What is expected: Examine the material below and count the lines that hold the word "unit". Report only the number.

(The data Opens)

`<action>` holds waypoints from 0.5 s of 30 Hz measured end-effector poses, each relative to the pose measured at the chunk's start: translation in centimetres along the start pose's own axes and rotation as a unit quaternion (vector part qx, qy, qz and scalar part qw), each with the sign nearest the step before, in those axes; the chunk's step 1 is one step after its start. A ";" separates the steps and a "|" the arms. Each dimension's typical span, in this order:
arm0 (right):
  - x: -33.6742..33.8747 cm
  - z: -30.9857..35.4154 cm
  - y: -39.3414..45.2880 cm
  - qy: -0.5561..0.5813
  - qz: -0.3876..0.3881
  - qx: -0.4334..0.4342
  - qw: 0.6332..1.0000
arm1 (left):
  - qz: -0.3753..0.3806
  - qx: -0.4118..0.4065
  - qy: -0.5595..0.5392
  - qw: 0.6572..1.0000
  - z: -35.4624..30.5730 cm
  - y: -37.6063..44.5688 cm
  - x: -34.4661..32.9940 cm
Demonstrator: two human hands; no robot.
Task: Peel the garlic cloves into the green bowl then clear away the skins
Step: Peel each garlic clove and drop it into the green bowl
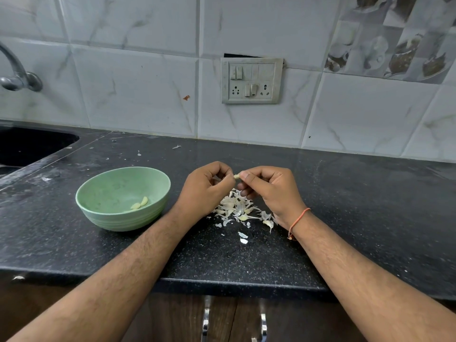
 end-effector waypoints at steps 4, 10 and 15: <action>0.4 0.3 0.0 0.069 -0.009 0.000 0.998 | -0.032 0.032 -0.016 0.999 0.5 0.3 0.3; 0.7 0.0 0.2 -0.005 -0.046 0.009 0.999 | 0.001 0.010 0.014 1.000 0.6 0.2 0.1; 0.5 0.0 0.1 -0.130 -0.058 0.039 0.989 | -0.020 0.007 0.001 1.000 0.3 0.2 0.2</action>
Point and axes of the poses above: each hand's wrist, its own y-axis towards the middle knuckle, its own x-axis out of the back of the hand, z = x × y, the point moved 1 cm from there along y, towards the middle knuckle, and after that the axes turned 12 degrees about z, right-handed, at the moved point
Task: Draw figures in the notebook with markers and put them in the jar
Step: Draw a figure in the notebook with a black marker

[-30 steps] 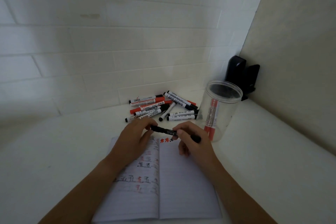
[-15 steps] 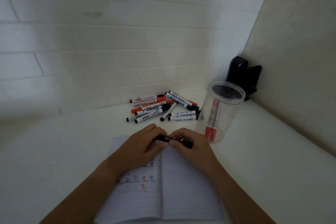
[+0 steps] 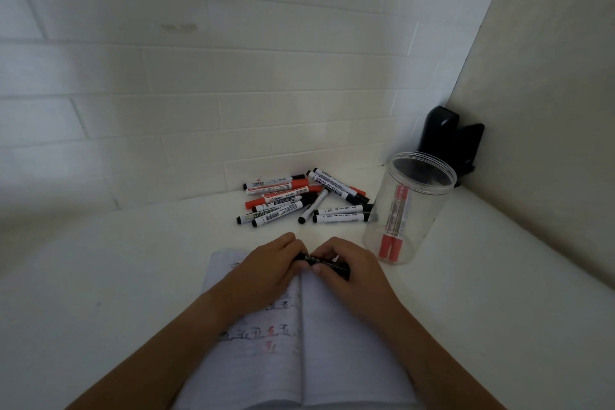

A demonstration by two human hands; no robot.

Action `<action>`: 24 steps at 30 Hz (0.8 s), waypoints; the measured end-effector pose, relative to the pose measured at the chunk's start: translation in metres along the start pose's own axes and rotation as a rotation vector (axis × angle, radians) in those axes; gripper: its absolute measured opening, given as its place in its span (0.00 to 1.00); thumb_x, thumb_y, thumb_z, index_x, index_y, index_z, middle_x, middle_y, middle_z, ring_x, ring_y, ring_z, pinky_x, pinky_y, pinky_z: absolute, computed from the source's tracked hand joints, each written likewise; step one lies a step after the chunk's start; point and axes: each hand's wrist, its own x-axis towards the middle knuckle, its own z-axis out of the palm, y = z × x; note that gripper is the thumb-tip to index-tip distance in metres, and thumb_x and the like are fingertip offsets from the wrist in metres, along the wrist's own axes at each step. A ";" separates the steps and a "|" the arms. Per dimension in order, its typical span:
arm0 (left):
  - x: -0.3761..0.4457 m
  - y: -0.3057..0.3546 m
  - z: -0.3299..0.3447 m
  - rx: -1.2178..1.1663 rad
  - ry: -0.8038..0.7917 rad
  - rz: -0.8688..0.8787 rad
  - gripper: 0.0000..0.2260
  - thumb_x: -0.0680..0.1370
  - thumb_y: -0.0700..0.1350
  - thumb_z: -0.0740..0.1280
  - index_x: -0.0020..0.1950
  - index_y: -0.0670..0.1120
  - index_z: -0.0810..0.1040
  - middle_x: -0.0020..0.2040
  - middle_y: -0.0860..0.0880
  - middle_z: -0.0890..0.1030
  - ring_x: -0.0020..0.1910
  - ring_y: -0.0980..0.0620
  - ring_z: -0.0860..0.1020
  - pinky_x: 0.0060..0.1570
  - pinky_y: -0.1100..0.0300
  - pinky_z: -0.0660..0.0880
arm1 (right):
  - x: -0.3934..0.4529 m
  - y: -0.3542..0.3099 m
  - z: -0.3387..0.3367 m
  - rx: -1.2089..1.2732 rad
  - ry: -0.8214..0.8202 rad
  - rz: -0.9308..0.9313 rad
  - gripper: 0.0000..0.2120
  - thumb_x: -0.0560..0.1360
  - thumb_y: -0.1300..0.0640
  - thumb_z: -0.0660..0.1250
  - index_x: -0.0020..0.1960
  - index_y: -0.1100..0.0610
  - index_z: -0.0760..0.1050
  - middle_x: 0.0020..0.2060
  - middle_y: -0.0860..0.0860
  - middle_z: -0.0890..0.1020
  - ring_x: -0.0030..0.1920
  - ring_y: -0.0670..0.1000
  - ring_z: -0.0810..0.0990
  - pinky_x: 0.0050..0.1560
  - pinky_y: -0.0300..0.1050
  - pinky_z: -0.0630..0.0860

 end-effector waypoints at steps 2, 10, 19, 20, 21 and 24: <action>-0.001 -0.001 0.000 -0.016 0.017 0.008 0.16 0.83 0.54 0.54 0.54 0.45 0.75 0.47 0.56 0.69 0.42 0.56 0.71 0.42 0.64 0.67 | 0.001 0.000 0.002 -0.007 0.004 -0.008 0.04 0.77 0.55 0.73 0.50 0.49 0.80 0.43 0.42 0.82 0.44 0.44 0.80 0.43 0.32 0.70; -0.002 0.004 -0.001 -0.036 0.000 0.005 0.20 0.83 0.56 0.51 0.56 0.43 0.75 0.50 0.49 0.73 0.43 0.51 0.73 0.44 0.55 0.73 | 0.003 0.001 0.003 0.014 -0.012 0.005 0.01 0.77 0.54 0.72 0.48 0.50 0.81 0.41 0.43 0.83 0.42 0.46 0.81 0.42 0.36 0.73; -0.001 -0.001 0.003 -0.053 0.020 0.050 0.16 0.84 0.55 0.53 0.55 0.45 0.74 0.49 0.55 0.69 0.42 0.57 0.70 0.43 0.62 0.69 | 0.003 -0.001 0.004 0.108 -0.051 0.098 0.03 0.79 0.55 0.71 0.48 0.49 0.82 0.41 0.45 0.85 0.43 0.47 0.83 0.45 0.45 0.79; -0.001 -0.001 0.003 -0.066 0.026 0.044 0.15 0.84 0.54 0.54 0.55 0.46 0.74 0.49 0.56 0.69 0.42 0.58 0.70 0.44 0.63 0.69 | 0.003 -0.002 0.003 0.120 -0.055 0.105 0.02 0.79 0.55 0.71 0.48 0.49 0.82 0.41 0.45 0.85 0.44 0.47 0.83 0.46 0.46 0.80; 0.000 -0.001 0.004 -0.077 0.039 0.034 0.13 0.83 0.54 0.54 0.56 0.47 0.73 0.49 0.56 0.69 0.43 0.59 0.69 0.44 0.63 0.69 | 0.003 -0.003 0.003 0.137 -0.058 0.114 0.02 0.79 0.56 0.71 0.49 0.50 0.82 0.41 0.45 0.84 0.44 0.47 0.83 0.46 0.45 0.80; -0.002 -0.001 0.001 -0.071 0.124 -0.025 0.14 0.82 0.53 0.59 0.65 0.50 0.69 0.53 0.57 0.69 0.48 0.62 0.71 0.47 0.68 0.67 | 0.002 -0.006 -0.003 0.158 -0.060 0.156 0.08 0.78 0.60 0.70 0.53 0.48 0.82 0.44 0.45 0.84 0.45 0.47 0.83 0.49 0.40 0.79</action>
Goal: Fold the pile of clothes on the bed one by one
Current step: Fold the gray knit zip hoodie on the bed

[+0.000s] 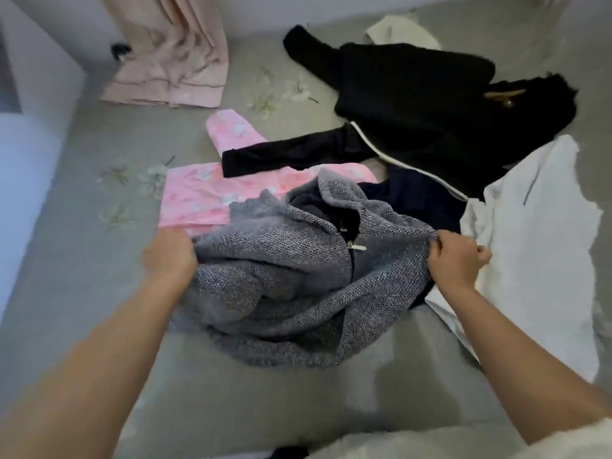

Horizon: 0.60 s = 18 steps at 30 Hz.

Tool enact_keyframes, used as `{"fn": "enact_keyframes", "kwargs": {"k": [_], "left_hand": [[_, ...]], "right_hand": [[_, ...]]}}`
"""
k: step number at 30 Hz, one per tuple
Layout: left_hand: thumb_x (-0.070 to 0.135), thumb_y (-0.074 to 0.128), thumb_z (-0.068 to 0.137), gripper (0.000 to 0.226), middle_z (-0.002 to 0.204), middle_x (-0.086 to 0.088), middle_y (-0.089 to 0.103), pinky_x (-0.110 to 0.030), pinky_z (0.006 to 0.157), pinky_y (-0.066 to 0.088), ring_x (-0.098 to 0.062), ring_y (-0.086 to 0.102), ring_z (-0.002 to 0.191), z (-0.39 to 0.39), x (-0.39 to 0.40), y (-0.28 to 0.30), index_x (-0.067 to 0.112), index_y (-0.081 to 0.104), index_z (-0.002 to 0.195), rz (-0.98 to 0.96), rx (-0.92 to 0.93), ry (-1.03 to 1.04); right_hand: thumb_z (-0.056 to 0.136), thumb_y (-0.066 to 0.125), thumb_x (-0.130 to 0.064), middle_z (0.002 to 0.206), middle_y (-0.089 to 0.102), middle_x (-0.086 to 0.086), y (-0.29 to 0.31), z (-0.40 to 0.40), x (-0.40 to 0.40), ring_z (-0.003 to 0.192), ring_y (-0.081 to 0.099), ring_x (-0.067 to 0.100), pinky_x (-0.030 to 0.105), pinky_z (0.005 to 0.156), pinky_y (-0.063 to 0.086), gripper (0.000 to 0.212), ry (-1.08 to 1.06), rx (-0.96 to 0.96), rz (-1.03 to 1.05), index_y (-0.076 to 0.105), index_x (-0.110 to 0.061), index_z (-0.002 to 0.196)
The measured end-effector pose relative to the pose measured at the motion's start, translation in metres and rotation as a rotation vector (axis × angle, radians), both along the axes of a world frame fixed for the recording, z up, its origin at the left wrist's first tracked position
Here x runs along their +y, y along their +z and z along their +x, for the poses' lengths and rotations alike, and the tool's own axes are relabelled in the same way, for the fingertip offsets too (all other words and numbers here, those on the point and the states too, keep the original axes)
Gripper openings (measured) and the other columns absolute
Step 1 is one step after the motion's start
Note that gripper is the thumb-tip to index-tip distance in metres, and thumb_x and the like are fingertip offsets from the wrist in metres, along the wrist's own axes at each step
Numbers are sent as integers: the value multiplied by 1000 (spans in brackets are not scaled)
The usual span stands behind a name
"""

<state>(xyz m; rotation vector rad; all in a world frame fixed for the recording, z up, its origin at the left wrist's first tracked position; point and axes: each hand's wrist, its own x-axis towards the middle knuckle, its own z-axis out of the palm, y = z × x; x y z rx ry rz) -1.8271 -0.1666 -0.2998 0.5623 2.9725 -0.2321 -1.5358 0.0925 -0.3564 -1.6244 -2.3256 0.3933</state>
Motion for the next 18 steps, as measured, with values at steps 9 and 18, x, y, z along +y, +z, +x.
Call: {"fn": "enact_keyframes", "kwargs": {"k": [9, 18], "left_hand": [[13, 45, 87, 31, 121, -13, 52, -39, 87, 44, -29, 49, 113, 84, 63, -78, 4, 50, 116, -150, -323, -231], [34, 36, 96, 58, 148, -15, 25, -45, 107, 21, -30, 25, 136, 65, 72, -157, 7, 15, 143, -9, -373, -26]], "right_hand": [[90, 46, -40, 112, 60, 5, -50, -29, -26, 109, 52, 26, 38, 94, 35, 35, 268, -419, -474, 57, -17, 114], [89, 55, -37, 123, 59, 6, -109, -14, -33, 115, 52, 26, 35, 96, 40, 45, 192, -311, -734, 49, -17, 129]]}}
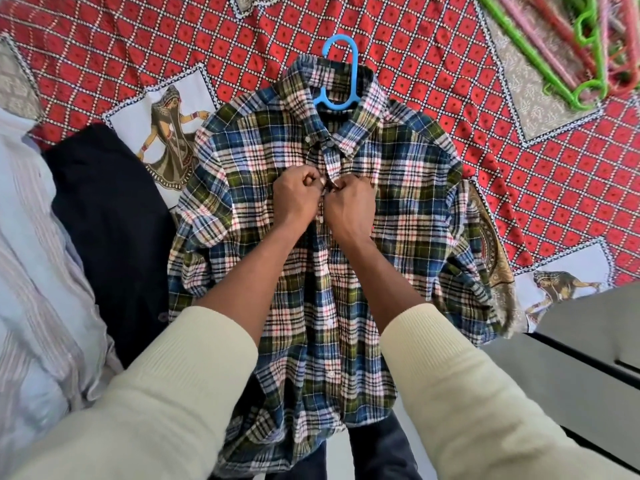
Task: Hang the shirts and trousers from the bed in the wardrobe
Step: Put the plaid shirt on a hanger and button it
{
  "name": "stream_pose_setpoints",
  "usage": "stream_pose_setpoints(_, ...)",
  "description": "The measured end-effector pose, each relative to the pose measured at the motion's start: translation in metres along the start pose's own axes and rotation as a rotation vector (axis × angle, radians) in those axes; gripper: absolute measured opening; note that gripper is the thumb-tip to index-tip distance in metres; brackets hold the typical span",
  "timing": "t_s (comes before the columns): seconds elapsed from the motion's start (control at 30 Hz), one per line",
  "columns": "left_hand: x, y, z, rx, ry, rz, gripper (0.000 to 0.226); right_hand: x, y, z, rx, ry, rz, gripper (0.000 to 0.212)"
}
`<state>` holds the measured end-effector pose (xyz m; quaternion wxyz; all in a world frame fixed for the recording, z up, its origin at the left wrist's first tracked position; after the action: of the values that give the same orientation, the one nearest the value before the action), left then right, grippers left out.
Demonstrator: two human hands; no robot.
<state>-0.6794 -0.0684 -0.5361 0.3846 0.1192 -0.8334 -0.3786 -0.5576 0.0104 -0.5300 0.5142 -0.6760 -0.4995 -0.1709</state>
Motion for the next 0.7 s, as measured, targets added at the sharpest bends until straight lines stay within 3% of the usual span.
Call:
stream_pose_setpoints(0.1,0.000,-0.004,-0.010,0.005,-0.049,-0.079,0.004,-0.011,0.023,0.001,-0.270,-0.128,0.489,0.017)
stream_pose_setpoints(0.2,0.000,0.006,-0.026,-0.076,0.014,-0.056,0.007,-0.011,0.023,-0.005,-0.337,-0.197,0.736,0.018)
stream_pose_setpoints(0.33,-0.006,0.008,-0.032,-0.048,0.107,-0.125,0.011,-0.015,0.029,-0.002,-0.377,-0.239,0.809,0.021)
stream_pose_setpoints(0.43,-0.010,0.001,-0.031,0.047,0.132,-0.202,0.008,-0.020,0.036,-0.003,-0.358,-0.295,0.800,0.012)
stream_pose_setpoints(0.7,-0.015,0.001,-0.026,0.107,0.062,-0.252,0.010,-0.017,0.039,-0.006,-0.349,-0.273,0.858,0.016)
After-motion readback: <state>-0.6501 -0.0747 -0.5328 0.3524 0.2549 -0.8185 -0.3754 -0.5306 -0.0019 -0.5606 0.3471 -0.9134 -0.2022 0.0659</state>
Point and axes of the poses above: each hand's wrist, its own z-axis towards the middle knuckle, its own x-axis out of the back of the hand, y = z × x, the point moved 10 cm from there along z, towards the middle knuckle, and after that the axes turned 4 degrees about -z, right-handed, at the moved point
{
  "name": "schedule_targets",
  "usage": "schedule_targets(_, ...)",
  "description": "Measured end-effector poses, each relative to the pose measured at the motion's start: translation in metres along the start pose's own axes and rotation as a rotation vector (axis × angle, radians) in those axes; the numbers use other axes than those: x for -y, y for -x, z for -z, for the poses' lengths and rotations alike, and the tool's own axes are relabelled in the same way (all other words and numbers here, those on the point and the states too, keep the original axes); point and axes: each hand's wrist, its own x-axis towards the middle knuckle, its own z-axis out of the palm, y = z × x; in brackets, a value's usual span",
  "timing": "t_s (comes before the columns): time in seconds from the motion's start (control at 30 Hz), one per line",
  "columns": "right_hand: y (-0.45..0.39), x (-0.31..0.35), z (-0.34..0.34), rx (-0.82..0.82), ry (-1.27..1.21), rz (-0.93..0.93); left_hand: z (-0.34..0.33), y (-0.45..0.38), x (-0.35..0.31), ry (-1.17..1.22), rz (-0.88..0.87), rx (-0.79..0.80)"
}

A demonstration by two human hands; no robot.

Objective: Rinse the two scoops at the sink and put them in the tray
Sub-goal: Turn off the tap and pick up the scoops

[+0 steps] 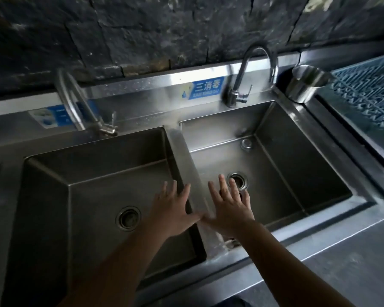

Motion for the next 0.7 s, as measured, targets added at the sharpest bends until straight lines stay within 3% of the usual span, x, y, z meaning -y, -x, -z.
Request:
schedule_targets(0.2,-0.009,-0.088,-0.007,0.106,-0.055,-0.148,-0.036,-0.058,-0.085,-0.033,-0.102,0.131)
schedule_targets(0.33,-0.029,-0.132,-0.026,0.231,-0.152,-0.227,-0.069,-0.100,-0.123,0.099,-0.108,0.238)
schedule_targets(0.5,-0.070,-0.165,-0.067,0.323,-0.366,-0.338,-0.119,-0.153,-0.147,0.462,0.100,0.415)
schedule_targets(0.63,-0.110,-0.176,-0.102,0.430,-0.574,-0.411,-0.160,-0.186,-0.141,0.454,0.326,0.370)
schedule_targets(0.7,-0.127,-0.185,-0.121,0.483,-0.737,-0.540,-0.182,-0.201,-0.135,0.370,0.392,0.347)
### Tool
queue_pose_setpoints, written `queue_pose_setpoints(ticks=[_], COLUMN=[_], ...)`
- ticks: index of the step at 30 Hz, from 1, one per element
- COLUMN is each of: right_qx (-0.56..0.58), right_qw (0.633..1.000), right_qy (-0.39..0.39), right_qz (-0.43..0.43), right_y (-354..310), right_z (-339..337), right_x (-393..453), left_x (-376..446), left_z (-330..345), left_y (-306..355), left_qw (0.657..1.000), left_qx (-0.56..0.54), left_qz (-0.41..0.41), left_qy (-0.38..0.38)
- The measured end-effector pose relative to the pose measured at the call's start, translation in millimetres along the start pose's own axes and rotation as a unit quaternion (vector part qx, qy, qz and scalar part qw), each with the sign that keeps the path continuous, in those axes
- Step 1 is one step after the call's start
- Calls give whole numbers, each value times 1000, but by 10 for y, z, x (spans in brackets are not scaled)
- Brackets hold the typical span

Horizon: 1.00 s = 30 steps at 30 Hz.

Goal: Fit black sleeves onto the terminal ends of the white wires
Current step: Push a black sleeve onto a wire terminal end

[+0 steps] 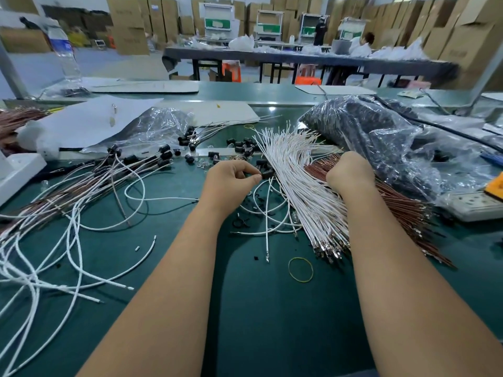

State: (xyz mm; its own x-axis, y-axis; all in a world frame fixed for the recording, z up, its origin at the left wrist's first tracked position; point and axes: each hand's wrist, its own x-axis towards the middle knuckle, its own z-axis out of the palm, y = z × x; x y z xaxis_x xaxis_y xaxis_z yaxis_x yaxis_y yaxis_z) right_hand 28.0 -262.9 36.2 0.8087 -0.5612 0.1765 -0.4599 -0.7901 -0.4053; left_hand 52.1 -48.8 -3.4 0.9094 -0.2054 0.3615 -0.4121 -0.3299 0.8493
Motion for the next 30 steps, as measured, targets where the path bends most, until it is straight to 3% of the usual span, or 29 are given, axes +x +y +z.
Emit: queue_pose_setpoints(ticks=[5, 11, 20, 24, 28, 30], right_qx=[-24, 7, 175, 214, 181, 157], right_qw=[997, 997, 964, 926, 874, 854], right_qy=[-36, -11, 198, 311, 418, 436], right_qz=[60, 78, 35, -35, -173, -238], right_y=[6, 23, -116, -300, -603, -770], right_z=[-30, -34, -187, -247, -319, -253], right_x=[28, 3, -70, -45, -156, -268], left_x=[12, 28, 35, 31, 27, 39], left_z=[-2, 1, 5, -8, -36, -84], left_y=[-8, -8, 13, 32, 47, 36], left_qw=[1000, 999, 998, 995, 991, 990], left_qx=[-8, -29, -55, -86, -116, -112], left_qz=[-7, -18, -31, -40, -46, -50], left_qy=[4, 14, 17, 33, 48, 68])
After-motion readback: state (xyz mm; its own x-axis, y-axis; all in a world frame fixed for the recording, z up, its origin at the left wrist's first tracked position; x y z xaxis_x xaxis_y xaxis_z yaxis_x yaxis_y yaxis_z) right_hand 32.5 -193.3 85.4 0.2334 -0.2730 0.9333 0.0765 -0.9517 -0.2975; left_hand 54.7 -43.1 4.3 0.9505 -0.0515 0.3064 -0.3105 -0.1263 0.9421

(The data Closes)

Expected answer: 2